*** Opening of Supplied information ***
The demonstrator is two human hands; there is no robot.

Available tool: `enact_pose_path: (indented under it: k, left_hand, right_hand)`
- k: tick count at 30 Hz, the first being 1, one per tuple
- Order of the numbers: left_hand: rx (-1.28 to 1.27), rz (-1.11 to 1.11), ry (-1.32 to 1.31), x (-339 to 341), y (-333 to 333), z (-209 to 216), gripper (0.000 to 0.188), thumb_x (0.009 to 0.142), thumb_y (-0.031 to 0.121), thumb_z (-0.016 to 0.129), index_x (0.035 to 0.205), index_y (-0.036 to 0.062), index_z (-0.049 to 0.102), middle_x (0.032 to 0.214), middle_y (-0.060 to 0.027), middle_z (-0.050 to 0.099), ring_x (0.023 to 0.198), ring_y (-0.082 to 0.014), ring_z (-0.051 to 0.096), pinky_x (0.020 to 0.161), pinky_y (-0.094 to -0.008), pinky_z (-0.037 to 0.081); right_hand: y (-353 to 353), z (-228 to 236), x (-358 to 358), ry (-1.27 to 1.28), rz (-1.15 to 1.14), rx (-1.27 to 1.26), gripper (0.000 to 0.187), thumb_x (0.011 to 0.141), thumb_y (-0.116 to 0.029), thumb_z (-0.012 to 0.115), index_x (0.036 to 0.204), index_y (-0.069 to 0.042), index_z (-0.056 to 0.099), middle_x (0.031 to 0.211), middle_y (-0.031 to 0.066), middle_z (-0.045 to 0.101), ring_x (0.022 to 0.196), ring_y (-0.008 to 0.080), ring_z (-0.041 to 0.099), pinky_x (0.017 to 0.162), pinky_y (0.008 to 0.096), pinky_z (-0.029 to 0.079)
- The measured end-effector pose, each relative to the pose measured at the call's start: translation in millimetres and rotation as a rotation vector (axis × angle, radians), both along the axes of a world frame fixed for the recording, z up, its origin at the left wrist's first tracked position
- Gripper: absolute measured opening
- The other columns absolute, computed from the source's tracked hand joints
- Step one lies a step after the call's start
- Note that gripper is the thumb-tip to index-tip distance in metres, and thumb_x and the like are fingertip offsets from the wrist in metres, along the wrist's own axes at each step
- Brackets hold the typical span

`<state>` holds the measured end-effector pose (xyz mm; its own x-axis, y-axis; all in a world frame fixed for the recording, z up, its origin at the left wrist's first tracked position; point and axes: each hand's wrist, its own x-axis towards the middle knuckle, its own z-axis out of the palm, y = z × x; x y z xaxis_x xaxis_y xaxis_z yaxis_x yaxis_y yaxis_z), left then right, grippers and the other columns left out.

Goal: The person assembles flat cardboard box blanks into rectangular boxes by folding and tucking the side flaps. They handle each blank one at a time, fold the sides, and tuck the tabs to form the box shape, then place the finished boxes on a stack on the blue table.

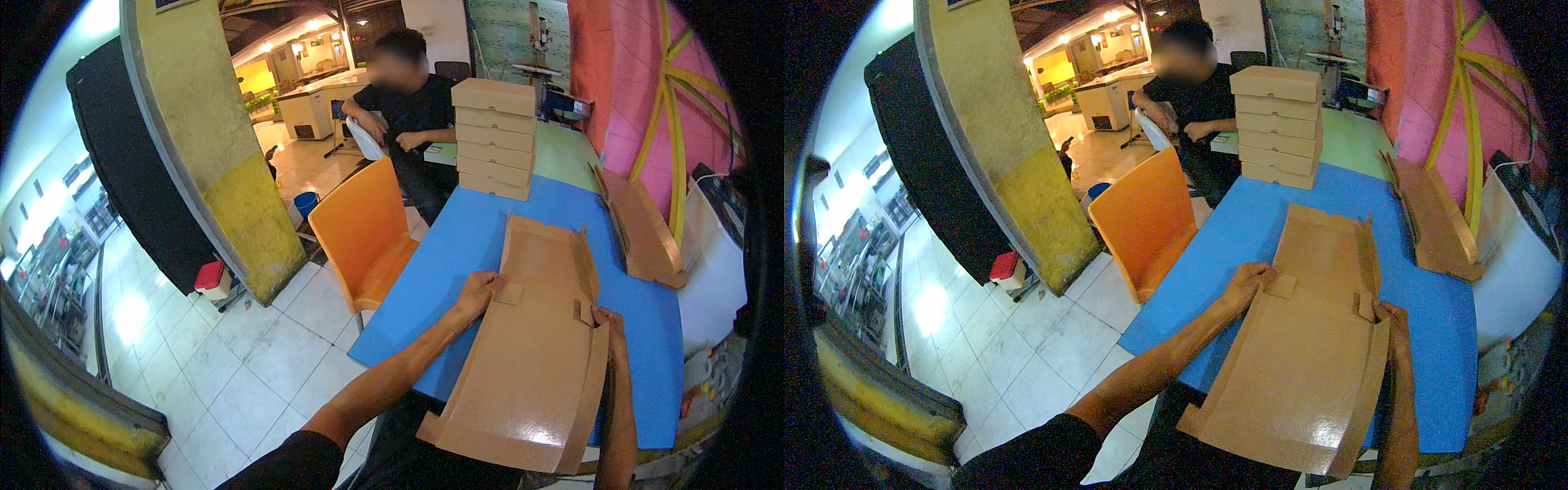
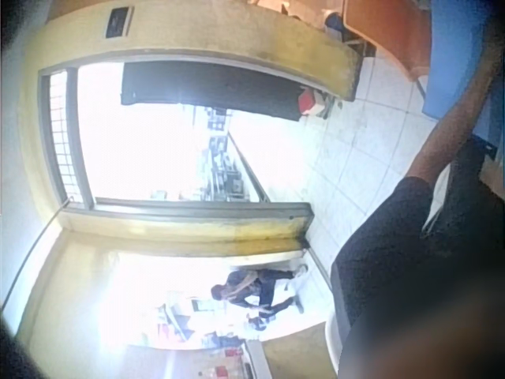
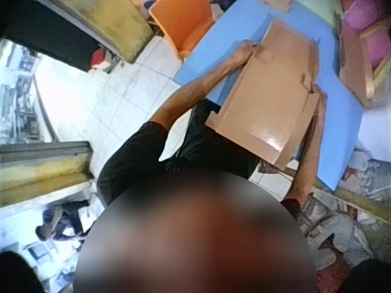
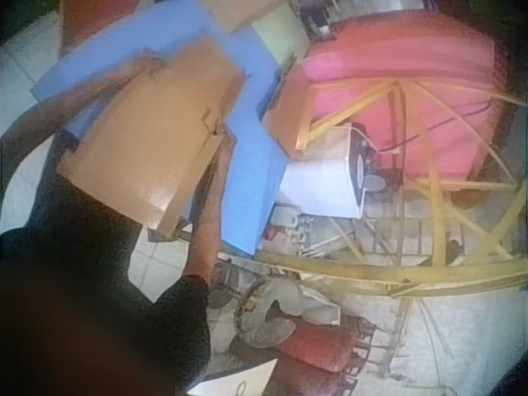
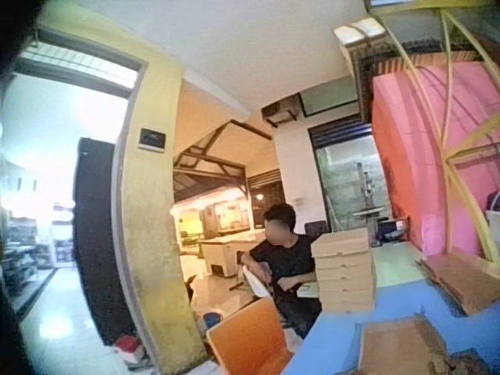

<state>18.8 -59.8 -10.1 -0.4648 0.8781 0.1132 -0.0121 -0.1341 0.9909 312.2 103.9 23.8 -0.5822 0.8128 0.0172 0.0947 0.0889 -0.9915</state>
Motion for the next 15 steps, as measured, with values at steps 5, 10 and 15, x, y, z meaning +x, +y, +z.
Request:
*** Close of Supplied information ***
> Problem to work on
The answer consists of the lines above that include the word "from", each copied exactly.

> Written solution
- The other columns absolute, computed from the source's tracked hand joints
- Note that gripper is the thumb-tip to index-tip distance in metres, and thumb_x and the like are fingertip offsets from the wrist in metres, along the wrist's own axes at each step

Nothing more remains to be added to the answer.